From education to employment

Apprentice star urges future business leaders to avoid mistakes of the past

group of people at a panel discussion

On Friday 16 February, the day before he turned 80, Mr Hewer, a resident of Northamptonshire, joined a panel of guests including James Smith, Deputy Chief Finance Officer for West Northamptonshire Council, financial health advisor Cameron Waldron, CEO of Commsave Credit Union Dominic Masterson, and wellbeing specialist Mita Unalkat.

After opening presentations by the panel in which they shared their most enlightening experiences and explained their part in the world of business and accounting, they took part in question-and-answer sessions and workshops with the students.  

Mr Hewer told students that he had lived and worked through a period where a financially successful Britain had been taken for granted and that it was up to them to pull the country out of its current malaise.
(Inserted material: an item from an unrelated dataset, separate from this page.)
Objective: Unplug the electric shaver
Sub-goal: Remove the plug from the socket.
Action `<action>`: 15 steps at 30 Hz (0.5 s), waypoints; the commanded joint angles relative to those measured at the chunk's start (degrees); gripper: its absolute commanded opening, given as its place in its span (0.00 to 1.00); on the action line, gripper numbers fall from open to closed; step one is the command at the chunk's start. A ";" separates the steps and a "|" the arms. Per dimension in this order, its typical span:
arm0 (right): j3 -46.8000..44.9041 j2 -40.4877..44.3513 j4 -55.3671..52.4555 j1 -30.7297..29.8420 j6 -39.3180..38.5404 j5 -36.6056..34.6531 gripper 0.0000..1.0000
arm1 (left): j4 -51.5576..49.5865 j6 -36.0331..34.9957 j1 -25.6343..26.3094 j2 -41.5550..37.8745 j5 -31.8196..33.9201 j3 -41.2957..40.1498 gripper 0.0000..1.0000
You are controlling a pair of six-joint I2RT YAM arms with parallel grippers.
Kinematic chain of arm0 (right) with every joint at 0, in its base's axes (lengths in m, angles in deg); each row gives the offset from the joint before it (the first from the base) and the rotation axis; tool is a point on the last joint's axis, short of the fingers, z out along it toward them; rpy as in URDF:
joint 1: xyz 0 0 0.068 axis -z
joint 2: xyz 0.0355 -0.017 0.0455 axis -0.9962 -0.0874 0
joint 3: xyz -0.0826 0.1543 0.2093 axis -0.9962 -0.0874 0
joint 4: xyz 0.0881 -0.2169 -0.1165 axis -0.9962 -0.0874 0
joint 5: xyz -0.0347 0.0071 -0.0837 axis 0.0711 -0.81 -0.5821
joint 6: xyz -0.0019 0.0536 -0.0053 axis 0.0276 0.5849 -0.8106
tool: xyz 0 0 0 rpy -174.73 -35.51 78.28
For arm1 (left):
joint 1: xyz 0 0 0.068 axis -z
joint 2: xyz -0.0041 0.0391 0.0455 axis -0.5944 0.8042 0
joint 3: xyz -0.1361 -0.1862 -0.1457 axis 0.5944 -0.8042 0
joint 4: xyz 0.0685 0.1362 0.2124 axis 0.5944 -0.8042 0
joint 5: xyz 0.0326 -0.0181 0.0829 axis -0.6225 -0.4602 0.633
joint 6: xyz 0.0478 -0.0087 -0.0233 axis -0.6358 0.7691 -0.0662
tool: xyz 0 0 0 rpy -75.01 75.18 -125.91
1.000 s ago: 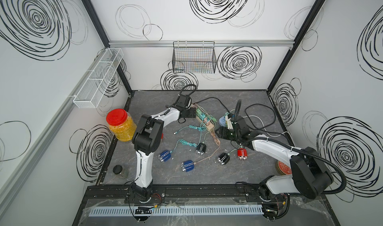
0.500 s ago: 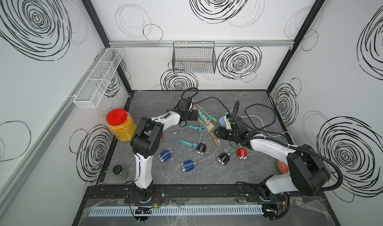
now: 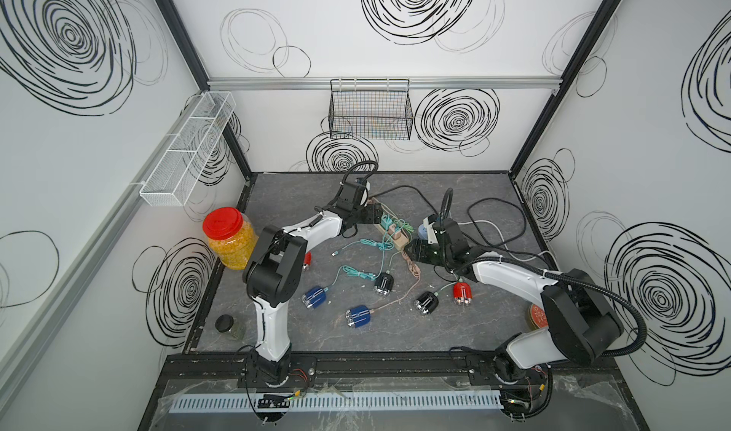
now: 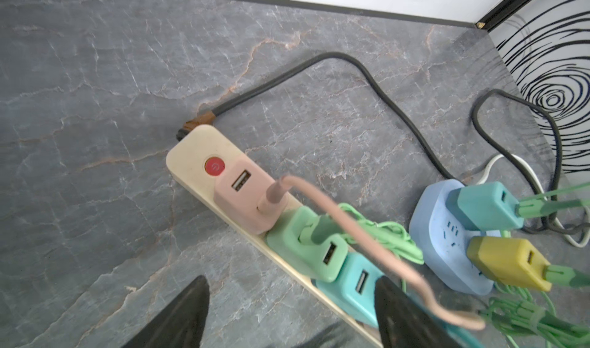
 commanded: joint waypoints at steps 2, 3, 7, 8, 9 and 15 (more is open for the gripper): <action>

Mr Hewer said the optimism of the 1960s had faded, British brands had been sold abroad and that industries created in Britain were now centred elsewhere in the world.

He said:

“Few countries have allowed their misguided sense of exceptionalism and the scourge of short-termism to damage their interests as we have done.

“A perception of many is that Britain has a uniquely superior role in world history, politics, culture and value, and these beliefs are perpetuated through education and political discourse, who can forget Boris Johnson saying, ‘we are leading the world’, no matter what he was talking about.

“Over confidence, delusion and self-importance are unjustified and will continue to come at a heavy price unless the next generation of business leaders, and that’s you, wipe away the malaise that has held us back in every area of our national lives for so very long.”

Mr Hewer warned students against the urge to make a quick profit and that if the UK wanted to compete on an international level, businesses and politicians must make longer term commitments to education, research, innovation and skills.

Dr Louise Atkinson, UON’s Deputy Head of Subject for Strategy and International Business planned the event and said it was organised as a professional business conference.

She said:

“I remember my first business conference in my 20s. I had a degree, but I was nervous and intimidated, I hardly spoke to anyone.

“Not only will students now understand how to maximise the benefits of events they attend in the future and have learned more about the world of business, I also hope they have been inspired by some of the exceptional experiences they’ve heard about.”